Elliot Blondet / Getty
First, they said it nicely: play
along and cut to your quotas, or we’ll all suffer low oil prices for
longer. Then they put their foot down: start cutting deeper or else. And
now it has emerged what the “or else” part was—a new price war.
The Wall Street Journal’s Benoit Faucon and Summer Said reported
earlier this week that Saudi Energy Minister Abdulaziz bin Saud had
threatened Nigeria, Angola, and Iraq with another oil price war if they
didn’t get in line with the production cuts, according to OPEC
delegates. If they kept producing more than their quotas, Saudi Arabia
would start selling its crude at a discount on these three countries’

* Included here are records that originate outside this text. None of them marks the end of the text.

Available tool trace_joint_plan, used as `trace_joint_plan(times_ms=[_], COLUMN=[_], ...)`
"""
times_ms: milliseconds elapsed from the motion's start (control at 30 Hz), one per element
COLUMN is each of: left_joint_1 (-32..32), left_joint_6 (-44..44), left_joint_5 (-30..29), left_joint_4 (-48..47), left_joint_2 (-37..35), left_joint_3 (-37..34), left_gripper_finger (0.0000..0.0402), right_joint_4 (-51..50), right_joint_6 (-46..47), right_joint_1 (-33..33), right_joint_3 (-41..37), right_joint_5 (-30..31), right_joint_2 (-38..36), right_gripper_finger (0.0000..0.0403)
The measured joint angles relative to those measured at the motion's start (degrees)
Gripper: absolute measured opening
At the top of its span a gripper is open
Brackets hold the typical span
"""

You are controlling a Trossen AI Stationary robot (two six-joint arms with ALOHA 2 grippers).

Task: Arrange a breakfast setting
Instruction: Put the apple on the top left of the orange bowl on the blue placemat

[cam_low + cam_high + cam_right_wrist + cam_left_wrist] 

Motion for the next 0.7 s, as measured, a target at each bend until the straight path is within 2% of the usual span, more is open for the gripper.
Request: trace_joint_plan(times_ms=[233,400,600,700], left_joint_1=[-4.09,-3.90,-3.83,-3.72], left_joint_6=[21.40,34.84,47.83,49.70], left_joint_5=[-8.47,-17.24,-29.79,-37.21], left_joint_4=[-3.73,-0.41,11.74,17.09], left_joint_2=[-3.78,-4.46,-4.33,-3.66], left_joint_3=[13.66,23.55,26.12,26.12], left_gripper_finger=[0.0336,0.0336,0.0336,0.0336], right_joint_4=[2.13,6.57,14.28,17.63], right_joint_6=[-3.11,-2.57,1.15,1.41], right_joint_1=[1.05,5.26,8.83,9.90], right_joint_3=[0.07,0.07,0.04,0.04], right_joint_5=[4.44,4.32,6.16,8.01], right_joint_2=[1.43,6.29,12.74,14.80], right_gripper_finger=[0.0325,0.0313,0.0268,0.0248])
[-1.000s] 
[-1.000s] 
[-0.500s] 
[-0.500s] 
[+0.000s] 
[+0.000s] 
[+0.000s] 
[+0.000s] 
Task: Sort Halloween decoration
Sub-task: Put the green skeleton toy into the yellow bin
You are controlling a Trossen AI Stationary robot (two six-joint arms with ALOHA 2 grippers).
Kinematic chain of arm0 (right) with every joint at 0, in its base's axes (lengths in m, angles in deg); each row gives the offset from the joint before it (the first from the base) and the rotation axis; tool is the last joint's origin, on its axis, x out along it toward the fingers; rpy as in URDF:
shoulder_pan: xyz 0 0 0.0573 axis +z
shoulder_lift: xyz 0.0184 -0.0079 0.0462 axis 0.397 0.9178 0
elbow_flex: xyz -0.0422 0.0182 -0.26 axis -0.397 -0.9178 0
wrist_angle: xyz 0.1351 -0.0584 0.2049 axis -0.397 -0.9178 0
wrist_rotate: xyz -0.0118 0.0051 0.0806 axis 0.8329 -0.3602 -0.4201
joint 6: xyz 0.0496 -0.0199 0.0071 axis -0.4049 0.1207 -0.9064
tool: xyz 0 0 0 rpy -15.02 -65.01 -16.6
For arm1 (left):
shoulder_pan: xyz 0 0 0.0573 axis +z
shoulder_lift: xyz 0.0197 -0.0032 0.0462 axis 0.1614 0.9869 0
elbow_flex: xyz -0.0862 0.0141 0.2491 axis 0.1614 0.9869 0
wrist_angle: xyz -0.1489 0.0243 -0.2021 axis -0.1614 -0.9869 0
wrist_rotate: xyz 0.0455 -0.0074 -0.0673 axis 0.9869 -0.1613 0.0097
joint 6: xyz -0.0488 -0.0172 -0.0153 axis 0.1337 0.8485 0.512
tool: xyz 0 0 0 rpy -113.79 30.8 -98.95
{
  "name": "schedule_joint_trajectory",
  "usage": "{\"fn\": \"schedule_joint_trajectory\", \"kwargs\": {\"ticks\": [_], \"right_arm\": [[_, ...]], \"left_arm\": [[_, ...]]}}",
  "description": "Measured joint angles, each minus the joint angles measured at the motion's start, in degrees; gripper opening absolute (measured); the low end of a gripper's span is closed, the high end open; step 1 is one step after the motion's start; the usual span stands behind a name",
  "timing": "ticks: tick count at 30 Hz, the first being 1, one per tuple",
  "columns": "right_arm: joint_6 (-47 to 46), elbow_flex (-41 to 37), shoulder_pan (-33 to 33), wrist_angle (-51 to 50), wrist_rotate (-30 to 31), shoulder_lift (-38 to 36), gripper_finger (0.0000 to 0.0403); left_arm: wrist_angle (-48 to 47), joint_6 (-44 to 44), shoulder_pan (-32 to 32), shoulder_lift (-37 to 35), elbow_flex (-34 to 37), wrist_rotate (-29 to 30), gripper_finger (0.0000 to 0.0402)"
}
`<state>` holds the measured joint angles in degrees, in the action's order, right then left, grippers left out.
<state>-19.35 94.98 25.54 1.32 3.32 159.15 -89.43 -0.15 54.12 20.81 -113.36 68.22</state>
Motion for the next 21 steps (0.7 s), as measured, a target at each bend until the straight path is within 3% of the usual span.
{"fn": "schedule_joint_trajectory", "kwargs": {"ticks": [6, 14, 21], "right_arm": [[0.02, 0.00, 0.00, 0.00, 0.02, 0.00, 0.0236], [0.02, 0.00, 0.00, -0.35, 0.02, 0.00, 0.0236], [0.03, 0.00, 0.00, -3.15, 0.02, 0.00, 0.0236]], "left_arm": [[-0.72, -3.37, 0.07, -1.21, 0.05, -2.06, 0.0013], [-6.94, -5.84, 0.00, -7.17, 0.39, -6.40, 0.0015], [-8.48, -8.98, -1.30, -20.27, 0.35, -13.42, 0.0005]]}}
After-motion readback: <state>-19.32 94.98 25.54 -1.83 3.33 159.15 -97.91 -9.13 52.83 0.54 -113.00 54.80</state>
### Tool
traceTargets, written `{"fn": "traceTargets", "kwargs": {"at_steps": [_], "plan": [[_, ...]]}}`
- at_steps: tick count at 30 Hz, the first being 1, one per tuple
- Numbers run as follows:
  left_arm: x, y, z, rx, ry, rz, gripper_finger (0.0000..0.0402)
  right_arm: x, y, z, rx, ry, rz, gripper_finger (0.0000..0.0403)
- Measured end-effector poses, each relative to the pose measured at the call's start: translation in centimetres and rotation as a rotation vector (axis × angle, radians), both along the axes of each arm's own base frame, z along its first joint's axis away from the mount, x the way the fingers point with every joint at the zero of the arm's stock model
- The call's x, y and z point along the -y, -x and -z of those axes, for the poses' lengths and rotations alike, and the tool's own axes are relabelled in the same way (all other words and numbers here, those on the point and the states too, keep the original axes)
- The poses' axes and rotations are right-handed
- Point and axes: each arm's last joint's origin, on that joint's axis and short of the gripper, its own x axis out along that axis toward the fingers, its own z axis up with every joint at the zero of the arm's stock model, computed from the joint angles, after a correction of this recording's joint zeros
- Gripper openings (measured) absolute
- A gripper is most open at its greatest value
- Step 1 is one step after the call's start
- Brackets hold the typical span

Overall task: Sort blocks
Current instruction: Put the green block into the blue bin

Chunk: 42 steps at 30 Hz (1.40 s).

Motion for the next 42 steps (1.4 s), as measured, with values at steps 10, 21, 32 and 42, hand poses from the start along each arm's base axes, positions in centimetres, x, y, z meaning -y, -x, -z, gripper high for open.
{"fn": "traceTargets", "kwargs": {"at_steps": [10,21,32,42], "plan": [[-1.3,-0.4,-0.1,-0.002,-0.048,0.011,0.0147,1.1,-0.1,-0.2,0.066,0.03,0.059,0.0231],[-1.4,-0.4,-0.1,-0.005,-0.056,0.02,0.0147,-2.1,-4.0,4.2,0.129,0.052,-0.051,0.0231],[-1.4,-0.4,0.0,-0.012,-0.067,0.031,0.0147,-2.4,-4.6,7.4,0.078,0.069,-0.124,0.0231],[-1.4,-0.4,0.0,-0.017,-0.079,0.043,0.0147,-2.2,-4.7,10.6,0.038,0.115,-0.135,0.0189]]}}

key markets, stealing market share. In
a phrase reminiscent of some of the best crime dramas, bin Saud
reportedly told Angolan and Nigerian delegates, “We know who your
customers are.”
OPEC’s crude oil production last month fell
to the lowest in thirty years, at 22.69 million bpd. However, Iraq,
Angola, and Nigeria still fell short of their quotas: Iraq only managed
to achieve 70 percent compliance, Nigeria did a little better at 77
percent, and Angola even better at 83 percent. But that was not good
enough.
It is
understandable why the OPEC leader has had enough. The Saudis were not
only the driver behind the latest agreement. They also voluntarily
deepened their own production quota, pledging to cut an additional one
million bpd on top of the more than two million bpd they agreed to cut,
shouldering the largest part of the total 9.7-million-bpd OEPC+ cut.
And
they have stuck to it, unlike the three laggards. Last month, the
Kingdom pumped 7.53 million bpd, when it had originally been set a quota
of 8.5 million bpd, the same as OPEC+ fellow Russia, which, however,
has been slow to reach its own quota. The Saudis have literally done
whatever it takes to prop up prices. And prices have remained weak. That
would frustrate even the most patient of producers.
Brent crude traded
at more than $51 a barrel in early March, a few days before Saudi
Arabia declared its first price war of the year against Russia for its
refusal to sign up for an extension of the previous round of cuts,
agreed on last December. On March 9, the benchmark plummeted below $35 a
barrel.
After a further
plunge in April on the back of the coronavirus lockdowns, Brent has to
date recovered to about $40. So, if Saudi Arabia makes good on its
threat, this time Brent—and WTI—will be falling from a lower starting
point. This is the only thing we can be sure of.
Of
course, the threat of a price war remains hypothetical. Perhaps it
would prove to be enough to get Iraq, Nigeria, and Angola to mend their
ways and start cutting production like they mean it. It would be the
safer choice because Saudi Arabia has more oil, and it can afford to
sell it more cheaply than the three laggards, at least for a while. But
what if they don’t?
Well,
if they don’t, we’ll likely have a new price crash, and it could turn
out to be worse than the first one as it would come amid a rising
fear—and perhaps some evidence—of a second wave of Covid-19 infections
in the world’s largest consumer. Meanwhile, demand has been slow to
rebound.
There have been some good signs such as a pickup in gasoline production in the U.S. and a drawdown
in floating oil storage. And yet, most analysts warn that people around
the world would continue to be cautious in commuting and traveling,
which will continue to affect oil demand.
If,
in such an environment, Saudi Arabia decides to make good on its
threat, oil will fall sharply. Just how low it would fall is anyone’s
guess, but it is safe to say such a development would hardly benefit
anyone, including Saudi Arabia. Certainly, it could beef up exports to
undermine the market shares of Iraq, Nigeria, and Angola in China and
India by cutting prices, but it wouldn’t be able to keep on doing it for
a very long time. The Kingdom has a deficit to deal with.
It
could do it for a short while, to make its point. And then Iraq,
Nigeria, and Angola could continue under complying because there would
be nothing else Saudi Arabia could do to stop them. And that’s not all.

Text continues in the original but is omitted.